## Exercise goal
Transcription, pictures excluded: write out the data below exactly.
Start of Data segment
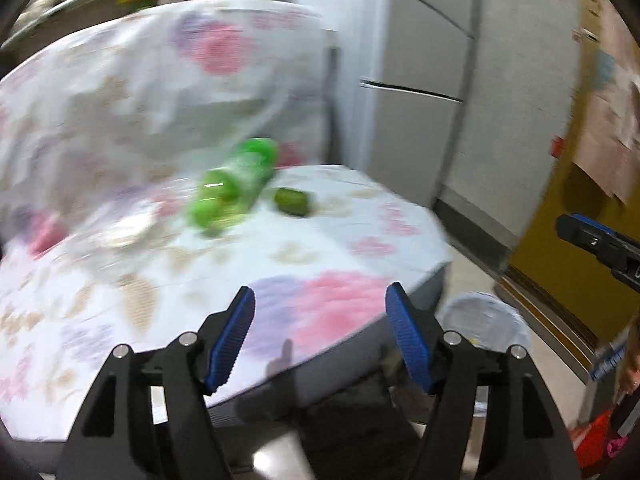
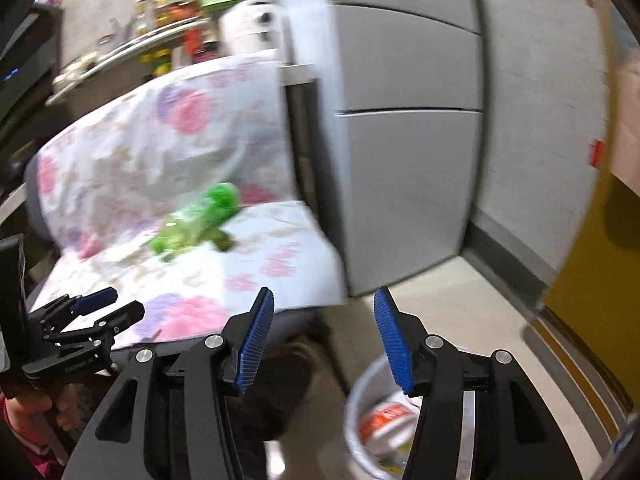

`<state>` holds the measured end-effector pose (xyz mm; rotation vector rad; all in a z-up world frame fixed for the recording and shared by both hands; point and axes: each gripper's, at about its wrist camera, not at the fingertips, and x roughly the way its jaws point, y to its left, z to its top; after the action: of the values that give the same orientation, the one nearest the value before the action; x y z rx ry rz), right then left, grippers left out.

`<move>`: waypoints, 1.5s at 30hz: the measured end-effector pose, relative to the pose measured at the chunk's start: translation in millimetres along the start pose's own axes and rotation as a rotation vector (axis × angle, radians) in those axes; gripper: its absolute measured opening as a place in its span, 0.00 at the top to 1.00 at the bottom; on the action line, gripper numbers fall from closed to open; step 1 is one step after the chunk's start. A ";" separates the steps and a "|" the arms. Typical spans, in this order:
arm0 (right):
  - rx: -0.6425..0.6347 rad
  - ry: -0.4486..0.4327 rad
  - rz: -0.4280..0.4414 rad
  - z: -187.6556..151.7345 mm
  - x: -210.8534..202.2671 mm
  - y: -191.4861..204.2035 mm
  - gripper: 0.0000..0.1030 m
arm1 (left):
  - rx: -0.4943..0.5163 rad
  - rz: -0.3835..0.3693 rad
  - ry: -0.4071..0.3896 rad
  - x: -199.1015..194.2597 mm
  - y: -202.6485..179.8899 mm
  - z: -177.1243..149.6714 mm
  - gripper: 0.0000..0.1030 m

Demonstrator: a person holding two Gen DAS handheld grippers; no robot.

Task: Collect trash
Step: 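Move both open tools back over the chair seat, then grasp the white tissue with the left tool while the right tool grasps the green cucumber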

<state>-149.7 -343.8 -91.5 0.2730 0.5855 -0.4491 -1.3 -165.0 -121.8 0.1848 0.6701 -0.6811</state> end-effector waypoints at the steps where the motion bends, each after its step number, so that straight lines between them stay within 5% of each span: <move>1: -0.019 0.004 0.018 1.9 3.9 9.9 0.44 | -0.021 0.026 -0.002 -4.0 12.7 -2.0 0.35; 15: -0.272 0.076 0.216 39.1 110.3 116.0 0.38 | -0.269 0.263 -0.020 -29.2 159.1 -0.8 0.26; 23: -0.300 0.126 0.219 57.8 169.0 128.7 0.38 | -0.256 0.209 0.012 10.5 185.0 36.8 0.26; 26: -0.287 0.147 0.214 66.0 191.2 127.0 0.39 | -0.238 0.206 0.034 40.2 190.0 56.0 0.36; 29: -0.267 0.160 0.216 72.3 207.6 124.7 0.40 | -0.224 0.203 0.082 73.0 196.1 68.4 0.46; 38: -0.254 0.167 0.225 75.3 222.8 121.9 0.40 | -0.126 0.204 0.268 133.3 192.7 61.2 0.43; 40: -0.247 0.168 0.225 75.4 223.6 120.2 0.40 | -0.130 0.204 0.259 132.6 195.0 60.4 0.49; 43: -0.246 0.167 0.222 74.8 221.8 119.1 0.40 | -0.130 0.240 0.247 130.8 201.2 59.8 0.76; 44: -0.248 0.164 0.222 74.8 220.0 118.7 0.40 | -0.146 0.233 0.236 127.3 204.8 60.1 0.92; 45: -0.249 0.161 0.220 74.9 218.4 118.1 0.40 | -0.164 0.226 0.217 121.8 208.1 61.1 0.93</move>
<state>104.1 -340.6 -144.9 0.1333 0.7528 -0.1398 232.7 -90.7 -162.0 0.1811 0.8943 -0.3900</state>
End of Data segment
## Solution to this task
`<state>` holds the measured end-effector pose (xyz mm; rotation vector rad; all in a z-up world frame fixed for the recording and shared by both hands; point and axes: each gripper's, at about its wrist camera, not at the fingertips, and x roughly the way its jaws point, y to its left, z to its top; after the action: of the values that give the same orientation, the one nearest the value before the action; x y z rx ry rz), right then left, grippers left out.

`<move>`: waypoints, 1.5s at 30hz: the measured end-effector pose, relative to the pose measured at the chunk's start: translation in millimetres along the start pose's own axes and rotation as a rotation vector (axis × angle, radians) in those axes; gripper: its absolute measured opening as a place in its span, 0.00 at the top to 1.00 at the bottom; on the action line, gripper numbers fall from closed to open; step 1 is one step after the chunk's start. A ";" separates the steps and a "|" the arms. Typical spans, in this order:
arm0 (right):
  - rx: -0.6425..0.6347 rad
  - ry: -0.4486..0.4327 rad
  - rz: -0.4280..0.4414 rad
  - z: -187.6556..151.7345 mm
  - x: -210.8534..202.2671 mm
  - y: -191.4861..204.2035 mm
  - gripper: 0.0000..0.1030 m
arm1 (left):
  - rx: -0.4943..0.5163 rad
  - rz: -0.3835..0.3693 rad
  - ry: -0.4071..0.3896 rad
  - x: -199.1015..194.2597 mm
  - y: -202.6485..179.8899 mm
  - z: -177.1243..149.6714 mm
  - gripper: 0.0000..0.1030 m

Demonstrator: a person holding two Gen DAS handheld grippers; no robot.

Task: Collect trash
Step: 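Move both open tools back over the chair seat, then grasp the white tissue with the left tool while the right tool grasps the green cucumber
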
<state>-149.7 -343.8 -91.5 0.2730 0.5855 -0.4491 -1.3 -165.0 -121.8 0.1848 0.6701 -0.6811</state> end-effector waypoints at the steps where the motion bends, each after its step number, so that straight lines between them stay within 5% of each span: <move>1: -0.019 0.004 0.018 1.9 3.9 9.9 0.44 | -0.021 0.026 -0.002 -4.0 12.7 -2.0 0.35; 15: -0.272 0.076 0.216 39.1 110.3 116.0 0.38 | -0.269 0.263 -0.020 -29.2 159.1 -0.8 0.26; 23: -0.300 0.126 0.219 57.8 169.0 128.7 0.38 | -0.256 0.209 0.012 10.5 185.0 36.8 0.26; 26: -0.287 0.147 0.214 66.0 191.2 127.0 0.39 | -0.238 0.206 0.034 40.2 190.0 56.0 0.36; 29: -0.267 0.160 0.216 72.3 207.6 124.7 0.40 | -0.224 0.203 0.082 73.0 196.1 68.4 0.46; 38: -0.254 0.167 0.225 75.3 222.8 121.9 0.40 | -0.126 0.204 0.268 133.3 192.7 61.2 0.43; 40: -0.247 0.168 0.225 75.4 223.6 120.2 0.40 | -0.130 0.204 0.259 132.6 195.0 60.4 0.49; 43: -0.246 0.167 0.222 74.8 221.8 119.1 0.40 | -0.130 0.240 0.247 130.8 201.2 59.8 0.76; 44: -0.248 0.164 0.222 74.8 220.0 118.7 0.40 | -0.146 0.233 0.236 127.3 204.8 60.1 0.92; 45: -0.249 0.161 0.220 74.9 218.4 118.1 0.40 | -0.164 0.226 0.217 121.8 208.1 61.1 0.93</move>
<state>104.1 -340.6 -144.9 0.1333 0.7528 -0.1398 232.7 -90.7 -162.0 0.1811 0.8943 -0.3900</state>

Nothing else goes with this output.